[Working data]
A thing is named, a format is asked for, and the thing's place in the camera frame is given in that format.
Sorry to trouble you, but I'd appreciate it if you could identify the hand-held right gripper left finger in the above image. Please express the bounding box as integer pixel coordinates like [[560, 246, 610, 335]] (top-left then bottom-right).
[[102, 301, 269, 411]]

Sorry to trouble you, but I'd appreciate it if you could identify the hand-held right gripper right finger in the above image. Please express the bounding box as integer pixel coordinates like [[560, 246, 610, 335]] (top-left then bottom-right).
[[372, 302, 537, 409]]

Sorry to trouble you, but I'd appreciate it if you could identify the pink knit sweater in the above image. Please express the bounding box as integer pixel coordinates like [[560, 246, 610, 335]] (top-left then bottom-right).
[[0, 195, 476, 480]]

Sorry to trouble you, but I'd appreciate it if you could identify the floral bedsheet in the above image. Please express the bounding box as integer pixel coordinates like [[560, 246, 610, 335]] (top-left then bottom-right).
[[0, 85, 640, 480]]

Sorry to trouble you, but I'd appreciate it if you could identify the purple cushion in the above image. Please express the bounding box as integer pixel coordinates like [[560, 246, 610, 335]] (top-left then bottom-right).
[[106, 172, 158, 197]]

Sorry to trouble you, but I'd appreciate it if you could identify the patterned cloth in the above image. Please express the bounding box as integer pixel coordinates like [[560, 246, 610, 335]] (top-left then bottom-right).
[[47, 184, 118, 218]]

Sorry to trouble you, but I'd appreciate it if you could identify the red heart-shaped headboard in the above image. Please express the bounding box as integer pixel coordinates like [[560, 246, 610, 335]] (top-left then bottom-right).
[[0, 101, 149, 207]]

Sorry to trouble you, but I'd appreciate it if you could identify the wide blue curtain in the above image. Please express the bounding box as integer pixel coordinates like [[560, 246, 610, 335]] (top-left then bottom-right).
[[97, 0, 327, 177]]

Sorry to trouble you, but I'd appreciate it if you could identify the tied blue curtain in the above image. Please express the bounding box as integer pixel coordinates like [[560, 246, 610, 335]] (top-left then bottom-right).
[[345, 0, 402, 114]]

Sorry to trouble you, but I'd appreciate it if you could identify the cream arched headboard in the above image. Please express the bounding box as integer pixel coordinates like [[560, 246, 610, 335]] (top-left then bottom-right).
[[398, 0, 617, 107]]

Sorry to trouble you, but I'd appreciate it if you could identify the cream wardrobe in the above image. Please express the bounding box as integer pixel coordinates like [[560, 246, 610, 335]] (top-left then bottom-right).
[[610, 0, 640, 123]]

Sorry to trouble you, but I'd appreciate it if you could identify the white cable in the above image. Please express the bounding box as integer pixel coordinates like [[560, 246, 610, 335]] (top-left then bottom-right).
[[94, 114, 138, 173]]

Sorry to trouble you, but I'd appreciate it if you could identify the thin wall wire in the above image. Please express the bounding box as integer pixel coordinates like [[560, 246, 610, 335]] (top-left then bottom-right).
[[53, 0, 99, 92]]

[Action item] Would you reproduce the entire listing, keeping every line as it is?

[Answer for the task]
A thing is named, a format is asked for, and the thing's place in the camera frame is given in that format.
Sorry to trouble you, but I'd appreciate it if you could identify the hand-held right gripper left finger in the above image. Please express the bounding box as integer pixel coordinates like [[560, 246, 610, 335]] (top-left then bottom-right).
[[102, 301, 269, 411]]

Sorry to trouble you, but I'd appreciate it if you could identify the hand-held right gripper right finger in the above image. Please express the bounding box as integer pixel coordinates like [[560, 246, 610, 335]] (top-left then bottom-right).
[[372, 302, 537, 409]]

Sorry to trouble you, but I'd appreciate it if you could identify the pink knit sweater in the above image. Please express the bounding box as integer pixel coordinates like [[560, 246, 610, 335]] (top-left then bottom-right).
[[0, 195, 476, 480]]

Sorry to trouble you, but I'd appreciate it if you could identify the floral bedsheet in the above image. Please express the bounding box as integer pixel coordinates like [[560, 246, 610, 335]] (top-left then bottom-right).
[[0, 85, 640, 480]]

Sorry to trouble you, but I'd appreciate it if you could identify the purple cushion in the above image. Please express the bounding box as integer pixel coordinates like [[560, 246, 610, 335]] (top-left then bottom-right).
[[106, 172, 158, 197]]

Sorry to trouble you, but I'd appreciate it if you could identify the patterned cloth in the above image. Please express the bounding box as integer pixel coordinates like [[560, 246, 610, 335]] (top-left then bottom-right).
[[47, 184, 118, 218]]

Sorry to trouble you, but I'd appreciate it if you could identify the red heart-shaped headboard in the above image. Please express the bounding box as integer pixel coordinates like [[560, 246, 610, 335]] (top-left then bottom-right).
[[0, 101, 149, 207]]

Sorry to trouble you, but I'd appreciate it if you could identify the wide blue curtain in the above image. Please express the bounding box as integer pixel coordinates like [[560, 246, 610, 335]] (top-left then bottom-right).
[[97, 0, 327, 177]]

Sorry to trouble you, but I'd appreciate it if you could identify the tied blue curtain in the above image. Please express the bounding box as integer pixel coordinates like [[560, 246, 610, 335]] (top-left then bottom-right).
[[345, 0, 402, 114]]

Sorry to trouble you, but I'd appreciate it if you could identify the cream arched headboard in the above image. Please express the bounding box as integer pixel coordinates like [[560, 246, 610, 335]] (top-left then bottom-right).
[[398, 0, 617, 107]]

Sorry to trouble you, but I'd appreciate it if you could identify the cream wardrobe in the above image. Please express the bounding box as integer pixel coordinates like [[560, 246, 610, 335]] (top-left then bottom-right).
[[610, 0, 640, 123]]

Sorry to trouble you, but I'd appreciate it if you could identify the white cable in the above image. Please express the bounding box as integer pixel coordinates like [[560, 246, 610, 335]] (top-left then bottom-right).
[[94, 114, 138, 173]]

Sorry to trouble you, but I'd appreciate it if you could identify the thin wall wire in the above image. Please express the bounding box as integer pixel coordinates like [[560, 246, 610, 335]] (top-left then bottom-right).
[[53, 0, 99, 92]]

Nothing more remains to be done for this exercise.